### About this task:
Copy every line of the following data that includes the string "place".

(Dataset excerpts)
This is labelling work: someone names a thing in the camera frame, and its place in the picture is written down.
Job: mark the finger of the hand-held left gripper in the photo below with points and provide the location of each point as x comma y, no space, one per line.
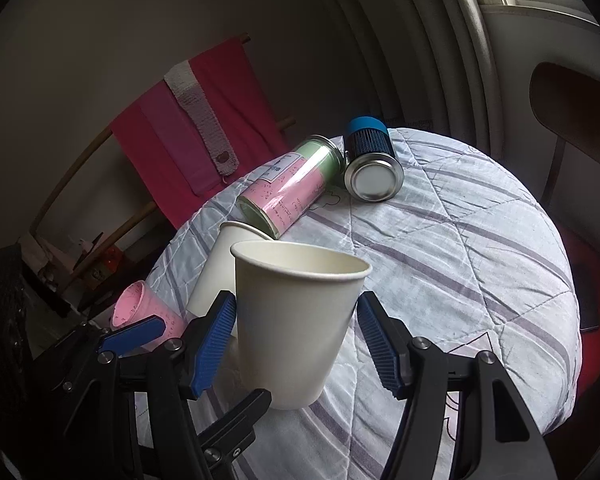
235,422
132,332

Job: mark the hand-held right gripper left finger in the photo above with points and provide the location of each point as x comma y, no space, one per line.
212,345

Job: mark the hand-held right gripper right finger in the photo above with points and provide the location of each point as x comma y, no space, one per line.
380,350

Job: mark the pink plastic cup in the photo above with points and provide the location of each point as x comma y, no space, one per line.
140,302

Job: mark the white paper cup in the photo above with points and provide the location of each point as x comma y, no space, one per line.
215,270
290,320

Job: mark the orange container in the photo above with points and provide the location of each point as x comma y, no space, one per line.
112,261

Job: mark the striped grey quilt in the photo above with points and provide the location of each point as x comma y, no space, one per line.
455,260

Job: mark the black case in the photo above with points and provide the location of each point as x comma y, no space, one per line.
5,305

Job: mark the blue ribbed metal can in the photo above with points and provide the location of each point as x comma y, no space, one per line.
372,180

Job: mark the wooden drying rack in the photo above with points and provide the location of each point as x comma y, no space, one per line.
70,170

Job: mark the pink and green tin can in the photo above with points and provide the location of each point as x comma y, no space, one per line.
285,185

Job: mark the black phone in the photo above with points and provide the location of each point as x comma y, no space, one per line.
587,305

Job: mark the pink towel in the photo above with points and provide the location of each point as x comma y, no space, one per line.
230,110

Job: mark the grey curtain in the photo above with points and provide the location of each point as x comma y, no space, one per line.
405,60

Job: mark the brown wooden chair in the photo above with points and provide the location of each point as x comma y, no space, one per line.
570,90

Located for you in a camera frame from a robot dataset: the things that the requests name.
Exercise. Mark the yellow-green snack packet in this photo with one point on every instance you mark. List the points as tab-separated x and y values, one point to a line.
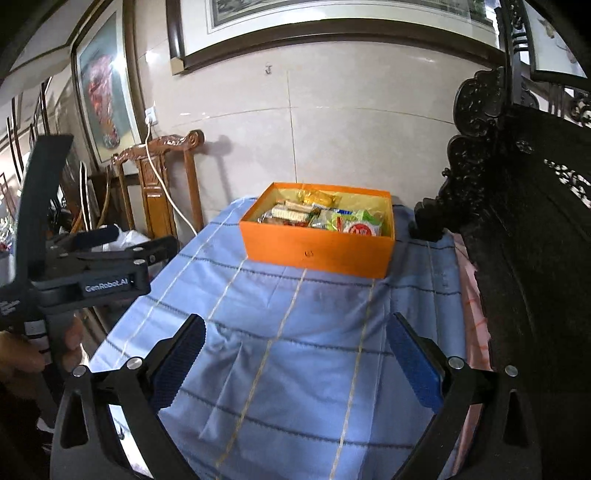
330	222

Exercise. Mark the brown wooden chair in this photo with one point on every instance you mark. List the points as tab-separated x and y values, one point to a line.
152	184

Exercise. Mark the white wall socket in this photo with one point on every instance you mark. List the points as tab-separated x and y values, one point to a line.
151	116

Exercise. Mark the white plastic bag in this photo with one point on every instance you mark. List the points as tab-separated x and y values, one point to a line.
131	237

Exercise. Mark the yellow snack packet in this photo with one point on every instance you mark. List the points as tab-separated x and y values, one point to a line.
318	198

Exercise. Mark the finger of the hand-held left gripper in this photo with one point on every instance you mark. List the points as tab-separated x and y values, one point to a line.
99	235
157	249

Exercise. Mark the pink cloth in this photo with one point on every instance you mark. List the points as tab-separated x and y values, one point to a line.
475	314

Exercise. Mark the person's left hand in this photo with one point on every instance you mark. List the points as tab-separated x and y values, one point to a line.
23	355

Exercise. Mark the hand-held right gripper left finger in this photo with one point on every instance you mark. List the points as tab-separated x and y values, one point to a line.
180	364

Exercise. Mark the framed red painting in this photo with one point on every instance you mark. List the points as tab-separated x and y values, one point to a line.
104	87

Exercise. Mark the person's left forearm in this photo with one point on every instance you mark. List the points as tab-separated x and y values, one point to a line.
23	424

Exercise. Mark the green snack packet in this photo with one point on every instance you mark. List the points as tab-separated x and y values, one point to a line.
371	215

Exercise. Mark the dark framed picture panel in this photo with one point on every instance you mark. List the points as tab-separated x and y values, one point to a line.
554	46

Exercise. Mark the round red white cake packet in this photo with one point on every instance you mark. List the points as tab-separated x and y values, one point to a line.
362	228

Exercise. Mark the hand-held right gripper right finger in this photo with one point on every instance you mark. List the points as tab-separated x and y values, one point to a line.
415	364

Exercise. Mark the blue checked cloth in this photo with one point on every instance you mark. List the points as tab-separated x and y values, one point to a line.
286	323

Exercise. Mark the large dark framed picture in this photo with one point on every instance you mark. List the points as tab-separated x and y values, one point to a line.
323	14

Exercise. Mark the orange cardboard box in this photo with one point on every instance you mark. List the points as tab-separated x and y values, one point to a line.
323	254

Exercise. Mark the beige orange-edged snack packet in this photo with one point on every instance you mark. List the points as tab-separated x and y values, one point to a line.
288	213

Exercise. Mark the dark carved wooden furniture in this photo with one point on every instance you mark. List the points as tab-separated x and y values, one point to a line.
531	254

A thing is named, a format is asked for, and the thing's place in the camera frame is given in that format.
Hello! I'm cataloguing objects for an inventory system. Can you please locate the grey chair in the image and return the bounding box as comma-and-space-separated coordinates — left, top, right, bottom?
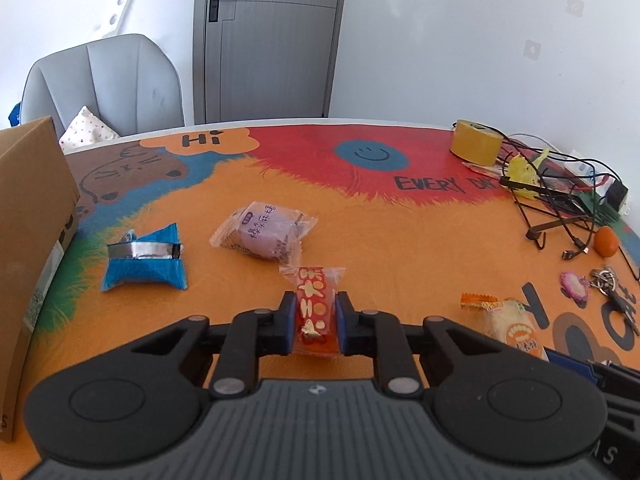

### Solved problem:
This is labelling work: someone names a thing in the camera frame, and its place in the picture is written down.
A thing is named, a format is asked for, and the thing's place in the camera frame is given in that format.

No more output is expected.